Mercury Pollution and Its Effect on Ecosystem

It has also drawn the interest of historians. Mercury salts used by hatters in France to soften their felts were believed to have caused some nerve damage. Many hatters supposedly were irritable and developed symptoms of nervous disorder as a result of slow mercury poisoning. The image of the mad hatter, a character in Alice in Wonderland, springs from that historical perception. Some skeptics have challenged the authenticity of such reports in recent years. However, mercury salts from industrial wastes in Minamata Bay (Japan) have been shown to have killed many citizens who ate contaminated shellfish.

Eutrophication Affecting Ecosystems

Eutrophication involves too much of a good thing. An overabundance of nutrients is provided in the waters of a river or lake. It is stimulating overgrowth of phytoplankton or algae. This floral population soon reaches a density at which vital gases and nutrients are used up. The overgrown “blooms” produce toxins and die as an unpleasant rotting mass. Eutrophication, although rooted in the concept of excessive nutrient levels. It may also be caused by a rise in water temperature.

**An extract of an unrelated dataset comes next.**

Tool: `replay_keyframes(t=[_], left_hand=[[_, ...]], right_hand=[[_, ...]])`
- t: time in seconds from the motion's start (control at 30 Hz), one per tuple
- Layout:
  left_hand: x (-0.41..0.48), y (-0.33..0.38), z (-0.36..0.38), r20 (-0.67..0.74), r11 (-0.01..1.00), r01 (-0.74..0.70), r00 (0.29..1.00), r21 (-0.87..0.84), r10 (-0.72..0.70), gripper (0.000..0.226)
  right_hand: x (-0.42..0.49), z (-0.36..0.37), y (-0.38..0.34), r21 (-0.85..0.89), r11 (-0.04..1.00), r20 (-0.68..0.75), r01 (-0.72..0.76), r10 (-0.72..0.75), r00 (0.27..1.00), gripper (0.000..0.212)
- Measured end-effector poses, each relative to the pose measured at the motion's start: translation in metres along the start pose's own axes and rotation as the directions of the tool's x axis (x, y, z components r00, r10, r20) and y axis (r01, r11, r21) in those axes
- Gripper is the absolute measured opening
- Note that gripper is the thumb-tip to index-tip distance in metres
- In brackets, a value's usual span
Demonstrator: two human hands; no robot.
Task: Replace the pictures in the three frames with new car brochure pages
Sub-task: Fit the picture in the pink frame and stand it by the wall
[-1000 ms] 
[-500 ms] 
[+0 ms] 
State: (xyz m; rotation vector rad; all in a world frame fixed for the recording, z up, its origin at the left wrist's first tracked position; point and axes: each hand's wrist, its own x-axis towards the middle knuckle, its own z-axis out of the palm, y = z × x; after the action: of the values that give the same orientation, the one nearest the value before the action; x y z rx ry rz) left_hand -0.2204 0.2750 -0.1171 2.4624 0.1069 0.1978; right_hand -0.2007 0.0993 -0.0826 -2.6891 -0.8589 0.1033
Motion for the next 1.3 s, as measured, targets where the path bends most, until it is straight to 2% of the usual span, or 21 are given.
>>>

Insert picture Eutrophication

However, usually due to the dumping of hot effluents by factories. The increased temperature may speed up activity within the algal community and produce overgrowth. The result is the same as that brought on by an excess of nutrients. Eutrophication may also involve the overgrowth of larger plants such as weeds or water lilies. In lakes used for recreational purposes such overgrowth of weeds may cause economic hardship to those dependent on tourists or summer residents for their livelihood.